Bei einem Herzstillstand kann jede Sekunde entscheidend sein. Die Reanimation muss schon vor Eintreffen des Notarztes beginnen.
HerzstillstandWenn jede Sekunde zählt – Wiederbelebung vom Telefon aus
Es gibt Situationen, die wünscht man niemandem – trotzdem passieren sie. So etwa bei einem Bekannten, der seine Mutter auf dem Boden liegend fand. Sie schien nicht mehr zu atmen. Und er konnte bei ihr keinen Puls fühlen. Herzstillstand? Er rief telefonisch den Notarzt – 112.
Aber es war klar: Wenn seine Mutter wirklich keinen Puls mehr hatte, dann würde auch der schnellste Notarzt zu spät kommen. Auf dem Land, wo sie wohnen, sowieso. Aber auch in der Stadt. Fünf Minuten ohne Puls sind fast immer tödlich.
Aber die Mitarbeiterin der Leitstelle erklärte ihm, was er jetzt tun solle: seine eigene Mutter reanimieren. Die Situation war drastisch, aber eindeutig: Wollte er ihr Leben retten, musste er handeln. Die Frau am Telefon erklärte ihm, wie. Dabei kann man die Situation, egal wie falsch man handelt, nicht verschlimmern. Regelmäßiger, fester Druck mit beiden Händen auf das Brustbein drückt das Herz so weit zusammen, dass es Blut durch den Körper pumpt.
Die Frequenz entspricht ungefähr eineinhalb bis zwei Drücken pro Sekunde – so wie der Rhythmus in dem uralten Lied „Stayin´ alive“ von Bee Gees. Oder auch wie in „Atemlos durch die Nacht“ von Helene Fischer. Wie wir an dieser Stelle vor knapp einem Jahr schon geschrieben haben, kann man auch ohne Mund-zu-Mund- oder Mund-zu-Nase-Beatmung wiederbeleben: Der Druck auf das Herz drückt auch die Lunge zusammen. Sie dehnt sich von alleine wieder aus.
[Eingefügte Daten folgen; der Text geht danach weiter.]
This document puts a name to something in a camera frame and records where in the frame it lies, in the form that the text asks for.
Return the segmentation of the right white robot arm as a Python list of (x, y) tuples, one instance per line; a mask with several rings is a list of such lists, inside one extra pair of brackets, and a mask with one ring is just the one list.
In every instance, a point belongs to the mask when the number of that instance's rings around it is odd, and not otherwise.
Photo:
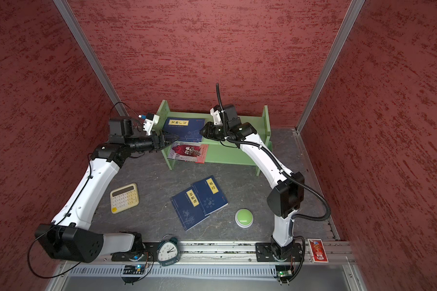
[(271, 250), (278, 261), (290, 256), (294, 248), (294, 220), (304, 199), (304, 182), (301, 173), (293, 173), (265, 146), (256, 129), (248, 122), (225, 129), (224, 125), (208, 122), (200, 130), (202, 137), (215, 141), (228, 141), (246, 153), (267, 179), (271, 192), (267, 203), (274, 214)]

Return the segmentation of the pink illustrated book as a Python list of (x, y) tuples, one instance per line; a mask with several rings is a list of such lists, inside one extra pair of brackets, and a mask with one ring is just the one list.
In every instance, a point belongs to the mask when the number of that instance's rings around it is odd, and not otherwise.
[(207, 144), (175, 142), (168, 153), (168, 159), (204, 164), (207, 151)]

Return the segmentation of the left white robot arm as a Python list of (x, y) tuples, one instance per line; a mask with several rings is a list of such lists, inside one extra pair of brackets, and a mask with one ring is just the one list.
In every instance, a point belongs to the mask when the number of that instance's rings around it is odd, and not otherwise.
[(124, 253), (132, 260), (145, 251), (136, 232), (97, 234), (91, 223), (110, 182), (132, 154), (158, 152), (177, 141), (177, 135), (162, 132), (142, 137), (109, 137), (96, 147), (88, 168), (71, 198), (50, 224), (38, 226), (35, 237), (51, 259), (91, 263), (96, 258)]

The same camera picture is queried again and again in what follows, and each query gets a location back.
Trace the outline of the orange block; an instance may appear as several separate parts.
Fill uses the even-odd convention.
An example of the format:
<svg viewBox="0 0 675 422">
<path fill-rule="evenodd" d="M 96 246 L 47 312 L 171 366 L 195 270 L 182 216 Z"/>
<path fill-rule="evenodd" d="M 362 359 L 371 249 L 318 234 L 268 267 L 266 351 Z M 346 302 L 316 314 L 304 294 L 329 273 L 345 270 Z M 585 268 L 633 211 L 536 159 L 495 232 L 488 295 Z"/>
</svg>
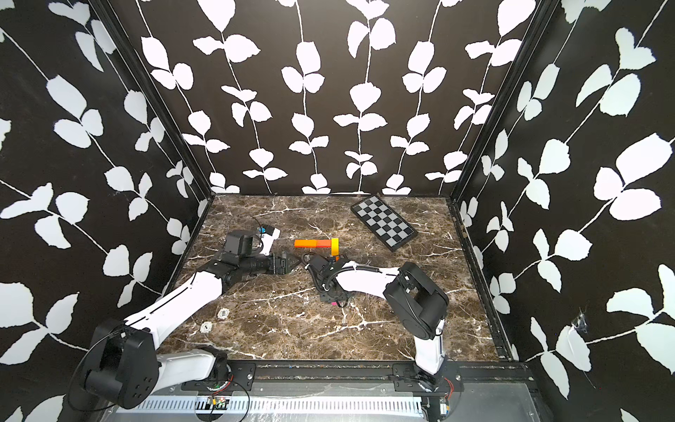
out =
<svg viewBox="0 0 675 422">
<path fill-rule="evenodd" d="M 294 242 L 295 248 L 316 248 L 316 240 L 297 239 Z"/>
</svg>

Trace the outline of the yellow block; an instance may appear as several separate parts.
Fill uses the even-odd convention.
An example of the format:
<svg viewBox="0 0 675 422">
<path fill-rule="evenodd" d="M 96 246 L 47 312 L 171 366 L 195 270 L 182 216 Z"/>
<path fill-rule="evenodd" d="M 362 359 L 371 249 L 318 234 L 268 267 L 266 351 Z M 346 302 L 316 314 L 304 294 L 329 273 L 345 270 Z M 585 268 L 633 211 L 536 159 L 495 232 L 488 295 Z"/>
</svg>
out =
<svg viewBox="0 0 675 422">
<path fill-rule="evenodd" d="M 339 239 L 332 238 L 330 240 L 330 253 L 332 256 L 339 256 Z"/>
</svg>

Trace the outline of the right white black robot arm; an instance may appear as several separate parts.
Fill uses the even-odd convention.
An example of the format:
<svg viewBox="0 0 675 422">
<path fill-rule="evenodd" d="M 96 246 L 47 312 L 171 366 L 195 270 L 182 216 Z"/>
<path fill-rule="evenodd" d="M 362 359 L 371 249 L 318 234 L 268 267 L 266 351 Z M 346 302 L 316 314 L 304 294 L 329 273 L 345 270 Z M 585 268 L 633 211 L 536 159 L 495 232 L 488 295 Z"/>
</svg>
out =
<svg viewBox="0 0 675 422">
<path fill-rule="evenodd" d="M 446 360 L 443 331 L 449 300 L 420 267 L 412 262 L 401 267 L 371 267 L 316 253 L 305 253 L 302 265 L 324 302 L 343 307 L 355 294 L 386 301 L 414 337 L 418 372 L 425 376 L 439 374 Z"/>
</svg>

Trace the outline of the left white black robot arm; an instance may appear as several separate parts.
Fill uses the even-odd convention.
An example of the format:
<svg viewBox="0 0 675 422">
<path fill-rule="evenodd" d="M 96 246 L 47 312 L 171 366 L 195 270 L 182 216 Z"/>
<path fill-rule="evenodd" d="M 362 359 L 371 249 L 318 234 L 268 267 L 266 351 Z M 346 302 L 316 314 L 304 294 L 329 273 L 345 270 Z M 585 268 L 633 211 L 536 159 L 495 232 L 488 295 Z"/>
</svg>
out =
<svg viewBox="0 0 675 422">
<path fill-rule="evenodd" d="M 197 349 L 160 354 L 161 344 L 193 314 L 256 274 L 286 275 L 299 257 L 281 253 L 212 258 L 172 293 L 122 321 L 100 324 L 74 381 L 87 393 L 133 409 L 157 390 L 211 376 L 216 353 Z"/>
</svg>

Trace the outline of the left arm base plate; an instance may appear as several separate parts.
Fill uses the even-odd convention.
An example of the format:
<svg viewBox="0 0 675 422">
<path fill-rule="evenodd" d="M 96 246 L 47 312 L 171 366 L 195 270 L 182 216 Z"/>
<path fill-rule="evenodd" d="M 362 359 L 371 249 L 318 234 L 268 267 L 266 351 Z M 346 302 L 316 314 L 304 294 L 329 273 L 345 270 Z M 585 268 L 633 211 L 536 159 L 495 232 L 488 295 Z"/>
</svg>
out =
<svg viewBox="0 0 675 422">
<path fill-rule="evenodd" d="M 243 387 L 247 392 L 251 387 L 256 374 L 256 364 L 243 360 L 228 360 L 216 362 L 212 372 L 202 380 L 189 381 L 180 385 L 183 391 L 197 391 L 200 394 L 213 394 L 228 386 L 226 391 L 235 387 Z"/>
</svg>

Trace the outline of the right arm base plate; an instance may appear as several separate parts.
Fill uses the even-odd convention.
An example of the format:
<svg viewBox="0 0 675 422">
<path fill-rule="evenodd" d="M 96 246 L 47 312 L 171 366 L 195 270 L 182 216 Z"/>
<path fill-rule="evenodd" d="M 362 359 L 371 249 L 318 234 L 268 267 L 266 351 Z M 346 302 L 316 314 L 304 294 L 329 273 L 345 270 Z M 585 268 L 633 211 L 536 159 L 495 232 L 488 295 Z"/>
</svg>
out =
<svg viewBox="0 0 675 422">
<path fill-rule="evenodd" d="M 396 363 L 392 367 L 390 381 L 398 392 L 422 395 L 449 395 L 464 392 L 460 366 L 457 362 L 443 362 L 436 374 L 429 374 L 415 362 Z"/>
</svg>
Deutschland hinkt bei der Wiederbelebung hinterher
Die schlechte Nachricht ist aber: Deutschland hinkt bei der Wiederbelebung durch Ersthelfer in internationalen Vergleich hinterher. Im Jahr 2023, so schreibt das aktuelle Reanimationsregister, wurden hochgerechnet rund 55.000 Menschen vom Rettungsdienst reanimiert. In der Hälfte der Fälle (51 Prozent) hatten Ersthelfer schon mit einer Wiederbelebung begonnen. Nur in der Hälfte der Fälle! In anderen europäischen Ländern, schreibt die Ärztezeitung, würden teils weit höhere Zahlen erreicht.
Die Deutsche Gesellschaft für Anästhesiologie und Intensivmedizin hofft auf eine Verbesserung durch die telefonischen Anleitungen der Rettungsstelle. Immerhin sitzen dort Profis. Der Ablauf ist immer der gleiche: Zufällige Beobachter, Freunde oder Arbeitskollegen finden eine bewusstlose Person und wählen den Notruf. Die Leitstelle schickt einen Notarzt. Aber jetzt tickt die Uhr. Jede Minute, ja jede Sekunde zählt.
Telefonische Anleitung zur Reanimation nur in jedem dritten Fall
Wenn ein erfahrener Mitarbeiter die Anrufer beruhigt, ihnen erklärt, was sie jetzt tun sollten – dann dürften sich sehr viel mehr Menschen trauen, auch wirklich zu handeln. Im Augenblick findet solch eine telefonische Reanimationsberatung nur in jedem dritten Fall statt, rechnet das Reanimationsregister seine Zahlen hoch. Aber es könnten mehr sein, viel mehr.
Die Überlebensraten bei Herzstillstand außerhalb einer Klinik sind nicht hoch. Vor allem, weil die Zeit zwischen Stillstand und Wiederbelebung zu lang ist. Wäre die Zeit kürzer, würden sehr viel mehr Menschen überleben. Fragen Sie die Rettungsstelle, was sie tun sollen!